**Task goal**. Your task is to find every line of the data that holds the string "kindly" and copy it.

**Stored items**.

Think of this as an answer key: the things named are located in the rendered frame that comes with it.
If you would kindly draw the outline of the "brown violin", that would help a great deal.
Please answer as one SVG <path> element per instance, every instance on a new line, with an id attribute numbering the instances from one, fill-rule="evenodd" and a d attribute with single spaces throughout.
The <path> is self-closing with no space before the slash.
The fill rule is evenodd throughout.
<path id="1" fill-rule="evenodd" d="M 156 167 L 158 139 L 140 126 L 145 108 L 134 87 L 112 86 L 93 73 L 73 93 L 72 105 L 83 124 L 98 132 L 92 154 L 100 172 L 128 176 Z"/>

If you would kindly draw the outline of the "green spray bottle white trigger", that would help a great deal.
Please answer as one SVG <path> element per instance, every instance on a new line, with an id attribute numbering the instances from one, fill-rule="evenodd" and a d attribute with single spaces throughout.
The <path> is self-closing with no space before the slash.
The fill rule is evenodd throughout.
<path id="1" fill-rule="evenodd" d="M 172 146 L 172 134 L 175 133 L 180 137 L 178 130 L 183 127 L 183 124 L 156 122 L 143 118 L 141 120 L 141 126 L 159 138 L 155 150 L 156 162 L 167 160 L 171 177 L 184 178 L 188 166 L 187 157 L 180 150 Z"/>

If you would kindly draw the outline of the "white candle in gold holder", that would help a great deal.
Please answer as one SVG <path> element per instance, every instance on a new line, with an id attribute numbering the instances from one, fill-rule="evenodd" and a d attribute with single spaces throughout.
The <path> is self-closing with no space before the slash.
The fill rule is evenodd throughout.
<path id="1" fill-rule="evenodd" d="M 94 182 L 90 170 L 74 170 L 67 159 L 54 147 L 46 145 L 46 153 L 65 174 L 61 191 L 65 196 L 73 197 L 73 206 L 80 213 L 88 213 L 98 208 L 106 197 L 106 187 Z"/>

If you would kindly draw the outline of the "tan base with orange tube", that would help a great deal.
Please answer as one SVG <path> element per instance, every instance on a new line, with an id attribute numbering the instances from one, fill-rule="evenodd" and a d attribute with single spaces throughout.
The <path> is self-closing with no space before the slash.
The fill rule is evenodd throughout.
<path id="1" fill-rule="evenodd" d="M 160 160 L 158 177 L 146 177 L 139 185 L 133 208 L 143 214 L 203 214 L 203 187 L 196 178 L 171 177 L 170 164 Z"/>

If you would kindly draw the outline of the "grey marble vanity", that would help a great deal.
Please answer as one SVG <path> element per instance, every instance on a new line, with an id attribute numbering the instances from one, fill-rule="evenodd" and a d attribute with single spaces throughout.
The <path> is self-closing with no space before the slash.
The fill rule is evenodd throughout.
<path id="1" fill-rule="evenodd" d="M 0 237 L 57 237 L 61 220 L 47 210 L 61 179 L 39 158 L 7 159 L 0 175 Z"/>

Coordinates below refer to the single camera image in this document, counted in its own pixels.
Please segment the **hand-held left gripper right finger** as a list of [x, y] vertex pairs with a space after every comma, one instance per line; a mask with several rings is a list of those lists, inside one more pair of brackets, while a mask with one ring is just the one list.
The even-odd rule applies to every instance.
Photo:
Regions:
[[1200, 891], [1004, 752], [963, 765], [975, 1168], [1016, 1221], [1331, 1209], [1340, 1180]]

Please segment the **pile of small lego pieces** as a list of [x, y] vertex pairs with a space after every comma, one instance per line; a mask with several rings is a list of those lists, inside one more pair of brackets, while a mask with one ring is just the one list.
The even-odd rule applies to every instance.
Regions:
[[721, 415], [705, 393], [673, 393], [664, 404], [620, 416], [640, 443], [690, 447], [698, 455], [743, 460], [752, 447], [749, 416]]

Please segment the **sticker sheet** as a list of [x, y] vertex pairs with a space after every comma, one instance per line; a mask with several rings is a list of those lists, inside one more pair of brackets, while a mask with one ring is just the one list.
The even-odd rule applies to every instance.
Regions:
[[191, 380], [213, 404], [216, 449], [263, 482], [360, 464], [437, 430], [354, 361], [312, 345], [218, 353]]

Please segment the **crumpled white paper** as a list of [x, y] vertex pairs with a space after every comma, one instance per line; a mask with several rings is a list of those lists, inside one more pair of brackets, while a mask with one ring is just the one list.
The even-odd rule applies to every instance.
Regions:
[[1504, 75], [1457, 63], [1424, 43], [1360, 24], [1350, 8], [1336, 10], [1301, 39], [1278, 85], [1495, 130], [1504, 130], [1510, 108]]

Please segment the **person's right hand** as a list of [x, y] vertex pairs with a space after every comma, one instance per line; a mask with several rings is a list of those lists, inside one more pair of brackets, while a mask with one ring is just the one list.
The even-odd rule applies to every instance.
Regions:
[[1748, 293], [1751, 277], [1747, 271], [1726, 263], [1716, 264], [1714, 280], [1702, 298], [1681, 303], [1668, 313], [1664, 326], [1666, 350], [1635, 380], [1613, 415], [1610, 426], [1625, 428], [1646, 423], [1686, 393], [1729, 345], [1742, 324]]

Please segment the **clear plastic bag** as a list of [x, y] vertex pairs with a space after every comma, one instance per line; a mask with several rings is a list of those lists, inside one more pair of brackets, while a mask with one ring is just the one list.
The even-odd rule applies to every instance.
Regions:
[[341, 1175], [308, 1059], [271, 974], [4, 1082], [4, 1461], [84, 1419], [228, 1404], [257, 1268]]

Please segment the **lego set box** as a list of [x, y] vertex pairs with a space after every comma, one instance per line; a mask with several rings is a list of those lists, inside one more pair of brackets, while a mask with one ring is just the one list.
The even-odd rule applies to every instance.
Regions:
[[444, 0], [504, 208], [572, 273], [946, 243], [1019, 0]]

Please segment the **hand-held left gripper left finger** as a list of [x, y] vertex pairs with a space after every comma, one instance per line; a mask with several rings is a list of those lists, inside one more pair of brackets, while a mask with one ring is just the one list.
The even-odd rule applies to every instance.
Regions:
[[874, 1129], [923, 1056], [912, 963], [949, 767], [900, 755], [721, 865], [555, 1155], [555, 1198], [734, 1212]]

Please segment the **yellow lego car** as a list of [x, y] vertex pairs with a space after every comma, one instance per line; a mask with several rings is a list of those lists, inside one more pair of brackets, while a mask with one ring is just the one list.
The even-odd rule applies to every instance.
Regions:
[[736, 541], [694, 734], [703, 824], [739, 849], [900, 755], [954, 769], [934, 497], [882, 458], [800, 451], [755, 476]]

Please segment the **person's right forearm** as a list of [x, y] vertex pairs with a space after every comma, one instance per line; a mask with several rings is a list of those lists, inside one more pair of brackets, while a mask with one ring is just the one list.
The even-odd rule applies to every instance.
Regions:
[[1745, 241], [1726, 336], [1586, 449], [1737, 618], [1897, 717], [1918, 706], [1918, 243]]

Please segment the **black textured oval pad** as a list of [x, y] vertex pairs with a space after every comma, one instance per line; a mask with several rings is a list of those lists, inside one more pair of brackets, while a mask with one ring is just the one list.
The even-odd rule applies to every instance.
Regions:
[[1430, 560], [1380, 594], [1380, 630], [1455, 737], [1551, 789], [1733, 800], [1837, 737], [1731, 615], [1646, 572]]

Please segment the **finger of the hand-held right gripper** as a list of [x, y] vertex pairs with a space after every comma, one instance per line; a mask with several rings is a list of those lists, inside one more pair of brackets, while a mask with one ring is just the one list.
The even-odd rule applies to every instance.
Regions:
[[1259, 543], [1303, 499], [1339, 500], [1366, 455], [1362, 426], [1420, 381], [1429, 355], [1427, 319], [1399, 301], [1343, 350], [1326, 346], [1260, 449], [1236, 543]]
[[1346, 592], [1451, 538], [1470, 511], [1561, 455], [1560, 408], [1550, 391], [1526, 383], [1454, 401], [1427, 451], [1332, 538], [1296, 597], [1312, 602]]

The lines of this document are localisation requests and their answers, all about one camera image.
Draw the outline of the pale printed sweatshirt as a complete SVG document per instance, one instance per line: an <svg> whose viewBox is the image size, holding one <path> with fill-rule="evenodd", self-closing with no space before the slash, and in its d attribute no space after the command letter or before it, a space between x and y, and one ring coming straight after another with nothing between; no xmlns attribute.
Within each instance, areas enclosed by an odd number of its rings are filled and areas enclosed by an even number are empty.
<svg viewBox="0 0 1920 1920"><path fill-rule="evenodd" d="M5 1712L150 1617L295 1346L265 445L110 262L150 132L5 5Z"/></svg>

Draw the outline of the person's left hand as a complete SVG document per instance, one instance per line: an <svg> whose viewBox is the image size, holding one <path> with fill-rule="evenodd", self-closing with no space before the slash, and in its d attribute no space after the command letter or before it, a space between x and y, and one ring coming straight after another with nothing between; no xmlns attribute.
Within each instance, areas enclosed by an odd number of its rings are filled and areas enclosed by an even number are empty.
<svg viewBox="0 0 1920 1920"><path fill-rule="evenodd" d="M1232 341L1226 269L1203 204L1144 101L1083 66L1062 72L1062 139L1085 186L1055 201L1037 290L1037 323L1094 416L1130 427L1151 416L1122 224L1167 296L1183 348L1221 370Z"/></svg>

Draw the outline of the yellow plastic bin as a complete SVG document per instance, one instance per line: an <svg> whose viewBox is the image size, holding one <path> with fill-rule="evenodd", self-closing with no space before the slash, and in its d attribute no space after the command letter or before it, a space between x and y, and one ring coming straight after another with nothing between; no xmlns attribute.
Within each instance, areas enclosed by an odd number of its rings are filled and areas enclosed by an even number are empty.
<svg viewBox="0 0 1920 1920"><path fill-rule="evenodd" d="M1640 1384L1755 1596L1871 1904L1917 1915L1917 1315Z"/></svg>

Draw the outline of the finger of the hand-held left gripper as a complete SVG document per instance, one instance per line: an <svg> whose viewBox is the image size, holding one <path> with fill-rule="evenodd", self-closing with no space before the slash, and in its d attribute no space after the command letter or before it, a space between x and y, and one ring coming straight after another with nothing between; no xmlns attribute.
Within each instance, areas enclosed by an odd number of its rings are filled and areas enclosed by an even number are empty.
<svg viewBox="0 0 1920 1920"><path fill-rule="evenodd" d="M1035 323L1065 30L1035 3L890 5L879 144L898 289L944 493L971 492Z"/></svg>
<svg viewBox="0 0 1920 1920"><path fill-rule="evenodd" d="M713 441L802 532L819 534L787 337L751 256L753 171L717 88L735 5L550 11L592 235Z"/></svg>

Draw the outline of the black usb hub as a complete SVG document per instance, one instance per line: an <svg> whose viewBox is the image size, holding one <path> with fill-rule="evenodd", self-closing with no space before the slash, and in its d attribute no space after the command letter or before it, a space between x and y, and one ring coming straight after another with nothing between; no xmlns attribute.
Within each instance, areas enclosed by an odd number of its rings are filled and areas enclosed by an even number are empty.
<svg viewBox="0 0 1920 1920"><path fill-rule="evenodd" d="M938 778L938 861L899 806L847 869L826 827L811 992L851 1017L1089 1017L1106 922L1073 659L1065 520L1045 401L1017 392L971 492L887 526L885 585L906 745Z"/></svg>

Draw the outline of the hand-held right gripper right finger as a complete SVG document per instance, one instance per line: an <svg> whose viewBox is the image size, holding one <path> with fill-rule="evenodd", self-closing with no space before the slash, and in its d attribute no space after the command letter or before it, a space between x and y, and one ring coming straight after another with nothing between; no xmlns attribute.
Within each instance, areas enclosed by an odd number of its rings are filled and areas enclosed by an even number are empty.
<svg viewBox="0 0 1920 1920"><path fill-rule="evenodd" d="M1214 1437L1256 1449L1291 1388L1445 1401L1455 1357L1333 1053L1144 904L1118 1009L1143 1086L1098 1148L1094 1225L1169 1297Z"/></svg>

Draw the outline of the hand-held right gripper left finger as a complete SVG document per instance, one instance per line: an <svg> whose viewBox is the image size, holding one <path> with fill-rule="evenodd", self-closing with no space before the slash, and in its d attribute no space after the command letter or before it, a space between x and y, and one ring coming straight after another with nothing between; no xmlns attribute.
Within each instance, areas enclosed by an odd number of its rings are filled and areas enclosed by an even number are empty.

**Written response**.
If you would kindly draw the outline of the "brown violin", that would help a great deal.
If you would kindly draw the outline of the "green spray bottle white trigger", that would help a great deal.
If you would kindly draw the outline of the "white candle in gold holder", that would help a great deal.
If you would kindly draw the outline of the "tan base with orange tube", that would help a great deal.
If you would kindly draw the outline of the "grey marble vanity", that would help a great deal.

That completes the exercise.